Affinity formed Affinity Funding to receive cash from the lenders and distribute it to the subsidiary group members. But because it did not have any of its own security the vehicle failed to meet the FSA's requirements to qualify for special rate lending under rules for housing associations.

 

The problem centred on the amount of capital banks must have to back up a loan. Housing associations enjoy special status because they are low risk borrowers. This gives associations better pricing on deals.

 

The case has alerted the Housing Corporation to the problem and it has written to the FSA.

 

Piers Williamson, chief executive at the Housing Finance Corporation, said other associations must take notice of the near miss. 'It is a good health warning for other trust structures,' he said.
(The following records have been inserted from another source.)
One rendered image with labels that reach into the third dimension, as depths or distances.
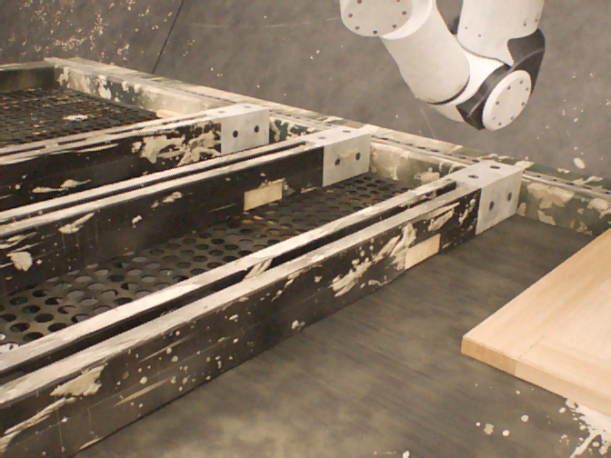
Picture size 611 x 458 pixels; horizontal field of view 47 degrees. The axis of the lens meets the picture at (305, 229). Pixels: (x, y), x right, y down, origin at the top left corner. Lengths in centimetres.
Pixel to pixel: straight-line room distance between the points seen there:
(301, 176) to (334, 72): 147
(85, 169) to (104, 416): 60
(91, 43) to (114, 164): 250
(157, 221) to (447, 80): 39
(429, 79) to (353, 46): 174
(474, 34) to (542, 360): 39
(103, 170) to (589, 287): 72
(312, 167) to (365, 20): 47
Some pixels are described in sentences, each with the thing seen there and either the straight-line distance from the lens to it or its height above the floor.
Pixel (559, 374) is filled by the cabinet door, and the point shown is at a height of 124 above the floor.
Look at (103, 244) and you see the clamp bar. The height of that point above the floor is 135.
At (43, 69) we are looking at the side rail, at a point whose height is 93.
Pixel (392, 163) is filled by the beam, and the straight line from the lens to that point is 119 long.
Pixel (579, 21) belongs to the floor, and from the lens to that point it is 223.
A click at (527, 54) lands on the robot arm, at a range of 86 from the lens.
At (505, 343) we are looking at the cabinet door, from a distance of 70.
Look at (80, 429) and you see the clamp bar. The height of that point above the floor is 153.
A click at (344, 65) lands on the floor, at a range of 252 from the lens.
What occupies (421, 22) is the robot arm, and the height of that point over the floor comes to 132.
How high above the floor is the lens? 189
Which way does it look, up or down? 53 degrees down
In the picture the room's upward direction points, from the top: 66 degrees counter-clockwise
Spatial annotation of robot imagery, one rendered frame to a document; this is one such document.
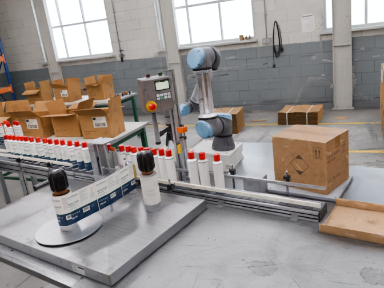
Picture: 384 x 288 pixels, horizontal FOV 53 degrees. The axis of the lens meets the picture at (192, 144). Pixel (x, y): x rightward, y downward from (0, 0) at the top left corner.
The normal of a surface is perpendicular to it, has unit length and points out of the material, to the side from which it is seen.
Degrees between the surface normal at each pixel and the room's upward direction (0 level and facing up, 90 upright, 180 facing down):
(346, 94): 90
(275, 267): 0
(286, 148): 90
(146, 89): 90
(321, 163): 90
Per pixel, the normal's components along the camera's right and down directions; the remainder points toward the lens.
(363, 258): -0.13, -0.95
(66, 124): -0.37, 0.32
The sector could lose its low pricing on loan deals if associations repeatedly fell foul of the rules, he warned. 'The consequences are that the razor sharp pricing could be lost.'

 

Associations must ensure their lending structures are transparent to enable lenders to easily see the nature of their business and the underlying security, he added.  Andrew Heywood, senior policy adviser at the Council of Mortgage Lenders, said it would be talking to the Housing Corporation to try and iron out problems with the use of SPVs.

 

The negotiations have held up completion of the Affinity deal, involving five lenders, which was originally expected to be concluded by October.